Restaurant in Tampa, Florida, United States

Columbia Restaurant is a restaurant in Ybor City, Tampa, Florida. It is the oldest continuously operated restaurant in Florida, as well as the oldest Spanish restaurant in the United States. The 15 dining rooms cover 52,000 ft seating 1,700 customers. It is the largest Spanish restaurant in the world and occupies an entire city block. Founded in 1903 as Saloon Columbia, it was renamed in 1905 to Columbia Restaurant. The landmark has been owned by the Hernandez-Gonzmart family for five generations and serves Spanish and Cuban cuisine.

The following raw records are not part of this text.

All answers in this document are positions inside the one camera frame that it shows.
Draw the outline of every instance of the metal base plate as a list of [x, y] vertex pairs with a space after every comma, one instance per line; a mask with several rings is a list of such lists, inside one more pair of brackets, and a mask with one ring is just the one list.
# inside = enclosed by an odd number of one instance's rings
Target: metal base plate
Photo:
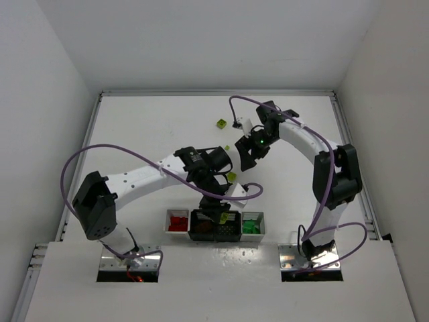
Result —
[[[139, 245], [139, 247], [139, 253], [142, 254], [161, 249], [159, 245], [152, 244]], [[130, 275], [138, 275], [144, 282], [157, 282], [160, 259], [160, 255], [152, 254], [123, 262], [103, 248], [97, 282], [133, 282], [127, 275], [127, 265], [130, 265]]]
[[[340, 262], [317, 270], [318, 266], [339, 259], [335, 245], [331, 251], [323, 252], [313, 257], [311, 261], [300, 255], [297, 244], [284, 244], [278, 247], [283, 282], [343, 280]], [[315, 268], [316, 271], [301, 272], [306, 268]]]

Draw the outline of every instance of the white robotic arm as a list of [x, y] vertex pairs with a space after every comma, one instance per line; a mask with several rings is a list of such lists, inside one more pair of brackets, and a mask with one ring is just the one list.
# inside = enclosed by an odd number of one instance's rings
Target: white robotic arm
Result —
[[[242, 99], [257, 103], [252, 99]], [[240, 153], [241, 170], [246, 171], [256, 166], [255, 160], [264, 158], [270, 149], [269, 146], [279, 139], [291, 143], [314, 166], [313, 192], [318, 202], [308, 235], [328, 227], [337, 227], [347, 204], [353, 201], [355, 195], [362, 189], [355, 148], [351, 144], [342, 146], [332, 141], [322, 141], [306, 128], [296, 112], [278, 111], [273, 101], [262, 103], [256, 112], [263, 124], [257, 125], [260, 129], [249, 125], [248, 120], [244, 122], [247, 124], [246, 127], [241, 126], [237, 121], [233, 125], [244, 131], [244, 136], [235, 144]], [[326, 143], [334, 152], [334, 160], [330, 159]], [[334, 162], [337, 169], [333, 173], [332, 184], [329, 184], [331, 162]], [[326, 202], [320, 211], [320, 204], [326, 192], [328, 192]], [[302, 247], [304, 254], [310, 259], [331, 249], [333, 245], [334, 230], [330, 229], [311, 235], [309, 238], [304, 237]]]
[[[215, 178], [228, 164], [232, 164], [231, 159], [221, 147], [203, 150], [183, 148], [157, 162], [158, 168], [144, 166], [104, 177], [98, 171], [88, 174], [72, 204], [89, 240], [100, 240], [116, 253], [126, 254], [138, 247], [128, 229], [117, 221], [116, 211], [152, 192], [182, 184], [177, 178], [193, 182], [198, 188], [215, 195], [238, 199], [246, 197], [246, 189], [240, 184], [221, 184]], [[231, 202], [242, 208], [247, 201]], [[225, 201], [208, 196], [200, 202], [201, 211], [217, 223], [230, 206]]]
[[[299, 117], [297, 117], [297, 120], [300, 123], [305, 124], [304, 121]], [[302, 126], [299, 126], [298, 124], [294, 123], [289, 119], [279, 124], [279, 137], [280, 139], [287, 141], [291, 145], [293, 145], [313, 165], [316, 156], [319, 155], [320, 152], [328, 152], [328, 147], [325, 143], [322, 142], [322, 140], [307, 132]], [[330, 140], [328, 140], [328, 142], [333, 149], [340, 145]], [[317, 202], [316, 210], [314, 211], [314, 216], [316, 215], [319, 206], [320, 203]], [[322, 210], [322, 214], [316, 222], [316, 225], [314, 226], [313, 230], [317, 231], [326, 227], [338, 226], [341, 215], [346, 208], [347, 203], [343, 203], [333, 210], [330, 210], [328, 207], [324, 207]], [[334, 230], [324, 231], [322, 233], [318, 233], [317, 235], [312, 236], [310, 238], [310, 241], [315, 246], [325, 245], [334, 240], [334, 234]]]

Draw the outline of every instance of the plastic bin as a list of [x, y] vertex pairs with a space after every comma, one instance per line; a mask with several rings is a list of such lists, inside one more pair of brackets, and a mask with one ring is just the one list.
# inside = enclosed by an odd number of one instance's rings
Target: plastic bin
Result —
[[[262, 212], [244, 211], [242, 212], [241, 221], [241, 242], [260, 242], [263, 239], [265, 236], [265, 221]], [[246, 221], [253, 221], [254, 226], [259, 230], [259, 233], [245, 233], [243, 231], [243, 226]]]
[[[177, 224], [177, 219], [173, 217], [186, 218], [185, 221], [180, 220], [180, 224], [174, 227], [174, 224]], [[179, 229], [178, 231], [170, 231], [169, 229]], [[166, 217], [166, 226], [164, 228], [167, 235], [169, 235], [172, 239], [189, 239], [190, 229], [190, 218], [189, 218], [189, 210], [187, 209], [168, 209], [167, 217]]]
[[190, 239], [204, 242], [238, 242], [241, 237], [241, 214], [238, 211], [226, 211], [229, 214], [223, 225], [213, 223], [210, 218], [193, 210], [190, 215]]

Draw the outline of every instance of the cable tie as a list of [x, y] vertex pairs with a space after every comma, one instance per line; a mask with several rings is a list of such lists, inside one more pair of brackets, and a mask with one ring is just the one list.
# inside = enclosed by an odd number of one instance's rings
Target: cable tie
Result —
[[162, 176], [166, 176], [167, 174], [162, 170], [164, 168], [164, 164], [160, 163], [160, 165], [158, 166], [158, 171], [160, 171], [160, 174]]

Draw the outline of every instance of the white wall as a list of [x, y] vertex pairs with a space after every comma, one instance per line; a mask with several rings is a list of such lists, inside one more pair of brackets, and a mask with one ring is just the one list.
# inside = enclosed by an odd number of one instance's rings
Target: white wall
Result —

In addition to the original location in Ybor City, there are Columbia restaurants in Sarasota (opened in 1959); in St. Augustine (opened in 1983); on Sand Key (1989); and in Celebration, Florida (1997). There are also smaller Columbia Café restaurants located at the Tampa Bay History Center (opened in 2009) and at Tampa International Airport (opened in May 2012).

==Wine==
The original restaurant's wine list contains more than 1,000 wines with an inventory exceeding 50,000 bottles. The restaurant features several private-label wines and liquors created to honor family members. The popular house sangria is mixed tableside, and the recipe has dozens of posts on the internet.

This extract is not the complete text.